[Start of section]
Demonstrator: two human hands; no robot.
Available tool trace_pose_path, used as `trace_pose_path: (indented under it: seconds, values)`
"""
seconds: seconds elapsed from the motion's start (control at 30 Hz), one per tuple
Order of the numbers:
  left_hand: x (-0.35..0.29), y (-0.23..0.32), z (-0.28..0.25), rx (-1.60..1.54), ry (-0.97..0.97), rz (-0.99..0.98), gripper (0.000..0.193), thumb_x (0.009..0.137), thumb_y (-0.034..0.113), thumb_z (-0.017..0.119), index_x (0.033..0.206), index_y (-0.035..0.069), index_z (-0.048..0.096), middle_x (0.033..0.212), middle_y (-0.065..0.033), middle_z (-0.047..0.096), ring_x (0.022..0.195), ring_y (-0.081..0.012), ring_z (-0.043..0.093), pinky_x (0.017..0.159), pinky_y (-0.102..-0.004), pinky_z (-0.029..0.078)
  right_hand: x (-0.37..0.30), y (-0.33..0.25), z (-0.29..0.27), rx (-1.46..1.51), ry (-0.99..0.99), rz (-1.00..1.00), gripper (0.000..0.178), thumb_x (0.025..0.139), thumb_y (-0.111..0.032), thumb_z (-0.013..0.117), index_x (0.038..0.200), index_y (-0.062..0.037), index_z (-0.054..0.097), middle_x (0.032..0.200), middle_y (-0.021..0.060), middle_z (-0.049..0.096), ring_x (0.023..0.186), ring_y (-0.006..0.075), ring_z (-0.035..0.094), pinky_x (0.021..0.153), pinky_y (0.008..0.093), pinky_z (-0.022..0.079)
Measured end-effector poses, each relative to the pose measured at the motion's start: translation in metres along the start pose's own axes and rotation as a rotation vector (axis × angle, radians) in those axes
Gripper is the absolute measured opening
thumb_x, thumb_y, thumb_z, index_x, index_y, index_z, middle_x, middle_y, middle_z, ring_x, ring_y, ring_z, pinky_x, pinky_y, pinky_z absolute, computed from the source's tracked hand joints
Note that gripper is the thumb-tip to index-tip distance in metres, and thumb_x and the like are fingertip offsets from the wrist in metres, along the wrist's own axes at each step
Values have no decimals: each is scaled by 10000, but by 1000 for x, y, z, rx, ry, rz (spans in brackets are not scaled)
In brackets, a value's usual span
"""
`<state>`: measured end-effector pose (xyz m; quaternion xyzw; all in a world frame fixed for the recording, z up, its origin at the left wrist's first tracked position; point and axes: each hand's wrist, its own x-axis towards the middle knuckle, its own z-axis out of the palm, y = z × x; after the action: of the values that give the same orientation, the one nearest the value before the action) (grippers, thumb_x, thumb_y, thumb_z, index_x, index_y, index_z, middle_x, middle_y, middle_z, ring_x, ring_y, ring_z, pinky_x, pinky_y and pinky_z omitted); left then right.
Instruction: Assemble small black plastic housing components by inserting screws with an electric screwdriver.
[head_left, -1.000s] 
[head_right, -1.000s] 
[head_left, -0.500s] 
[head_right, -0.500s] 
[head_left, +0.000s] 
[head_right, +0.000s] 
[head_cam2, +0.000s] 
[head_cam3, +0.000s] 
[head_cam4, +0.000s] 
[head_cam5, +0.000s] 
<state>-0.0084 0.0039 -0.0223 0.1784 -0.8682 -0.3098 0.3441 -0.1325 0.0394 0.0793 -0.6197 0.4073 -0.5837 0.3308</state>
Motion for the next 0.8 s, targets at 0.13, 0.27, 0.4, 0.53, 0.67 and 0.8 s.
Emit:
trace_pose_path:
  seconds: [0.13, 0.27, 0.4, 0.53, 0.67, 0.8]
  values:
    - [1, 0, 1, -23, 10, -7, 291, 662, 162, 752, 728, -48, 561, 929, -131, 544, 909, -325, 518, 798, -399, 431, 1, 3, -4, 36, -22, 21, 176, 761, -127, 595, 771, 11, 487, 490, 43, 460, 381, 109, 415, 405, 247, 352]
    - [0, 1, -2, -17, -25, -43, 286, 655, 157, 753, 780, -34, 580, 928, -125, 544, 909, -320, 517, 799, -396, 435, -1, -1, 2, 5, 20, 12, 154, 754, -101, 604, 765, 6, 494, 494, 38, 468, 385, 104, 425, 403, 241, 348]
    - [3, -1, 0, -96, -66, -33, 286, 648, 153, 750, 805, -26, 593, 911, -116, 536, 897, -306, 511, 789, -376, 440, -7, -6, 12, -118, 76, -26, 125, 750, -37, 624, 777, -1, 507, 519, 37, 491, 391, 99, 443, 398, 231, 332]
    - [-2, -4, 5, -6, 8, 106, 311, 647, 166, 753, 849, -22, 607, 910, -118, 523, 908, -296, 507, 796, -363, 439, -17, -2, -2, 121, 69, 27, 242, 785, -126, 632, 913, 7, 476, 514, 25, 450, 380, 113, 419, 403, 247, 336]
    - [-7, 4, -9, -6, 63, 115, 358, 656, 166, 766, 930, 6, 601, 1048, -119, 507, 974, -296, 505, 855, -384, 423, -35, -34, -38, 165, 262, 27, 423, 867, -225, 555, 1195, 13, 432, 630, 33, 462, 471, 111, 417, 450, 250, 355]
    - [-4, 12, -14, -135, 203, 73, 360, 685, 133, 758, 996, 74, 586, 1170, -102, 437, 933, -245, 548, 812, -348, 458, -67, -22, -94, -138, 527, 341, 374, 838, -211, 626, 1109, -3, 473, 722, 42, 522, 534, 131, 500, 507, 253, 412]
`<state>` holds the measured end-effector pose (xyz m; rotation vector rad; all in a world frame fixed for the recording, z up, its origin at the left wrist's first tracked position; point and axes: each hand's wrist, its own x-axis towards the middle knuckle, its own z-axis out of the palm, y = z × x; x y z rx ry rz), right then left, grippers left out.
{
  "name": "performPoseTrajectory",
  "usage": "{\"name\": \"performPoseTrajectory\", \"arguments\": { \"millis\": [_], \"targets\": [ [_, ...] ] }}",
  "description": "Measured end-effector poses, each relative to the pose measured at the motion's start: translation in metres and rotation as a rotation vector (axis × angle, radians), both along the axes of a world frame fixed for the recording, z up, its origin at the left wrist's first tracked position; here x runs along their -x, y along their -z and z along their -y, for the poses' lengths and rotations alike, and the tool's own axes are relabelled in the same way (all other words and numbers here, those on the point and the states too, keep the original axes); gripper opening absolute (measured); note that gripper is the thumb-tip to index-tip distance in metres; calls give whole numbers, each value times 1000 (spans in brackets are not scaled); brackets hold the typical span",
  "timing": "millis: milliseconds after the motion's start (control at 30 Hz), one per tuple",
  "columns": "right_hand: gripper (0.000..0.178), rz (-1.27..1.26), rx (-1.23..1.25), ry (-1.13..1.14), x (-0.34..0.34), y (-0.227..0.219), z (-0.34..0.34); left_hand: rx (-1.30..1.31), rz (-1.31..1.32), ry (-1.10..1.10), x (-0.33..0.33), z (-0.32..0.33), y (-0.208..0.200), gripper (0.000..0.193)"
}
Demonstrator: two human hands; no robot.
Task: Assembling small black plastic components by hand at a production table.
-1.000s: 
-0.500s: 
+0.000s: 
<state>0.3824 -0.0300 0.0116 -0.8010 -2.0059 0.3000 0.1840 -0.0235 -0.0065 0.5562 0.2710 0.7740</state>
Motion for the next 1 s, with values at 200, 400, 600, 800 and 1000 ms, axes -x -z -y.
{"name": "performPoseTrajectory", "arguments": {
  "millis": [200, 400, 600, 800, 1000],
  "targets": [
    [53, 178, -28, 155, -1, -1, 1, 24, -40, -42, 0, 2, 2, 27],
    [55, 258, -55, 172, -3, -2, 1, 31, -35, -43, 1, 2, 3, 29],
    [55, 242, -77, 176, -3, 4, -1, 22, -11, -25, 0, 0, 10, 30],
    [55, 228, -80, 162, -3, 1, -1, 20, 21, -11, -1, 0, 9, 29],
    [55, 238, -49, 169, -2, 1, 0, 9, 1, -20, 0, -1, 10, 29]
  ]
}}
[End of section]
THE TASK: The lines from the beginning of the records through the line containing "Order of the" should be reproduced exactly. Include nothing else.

COMPLETED EXERCISE:
Demonstrator: two human hands; no robot.
Available tool trace_pose_path, used as `trace_pose_path: (indented under it: seconds, values)`
"""
seconds: seconds elapsed from the motion's start (control at 30 Hz), one per tuple
Order of the numbers:

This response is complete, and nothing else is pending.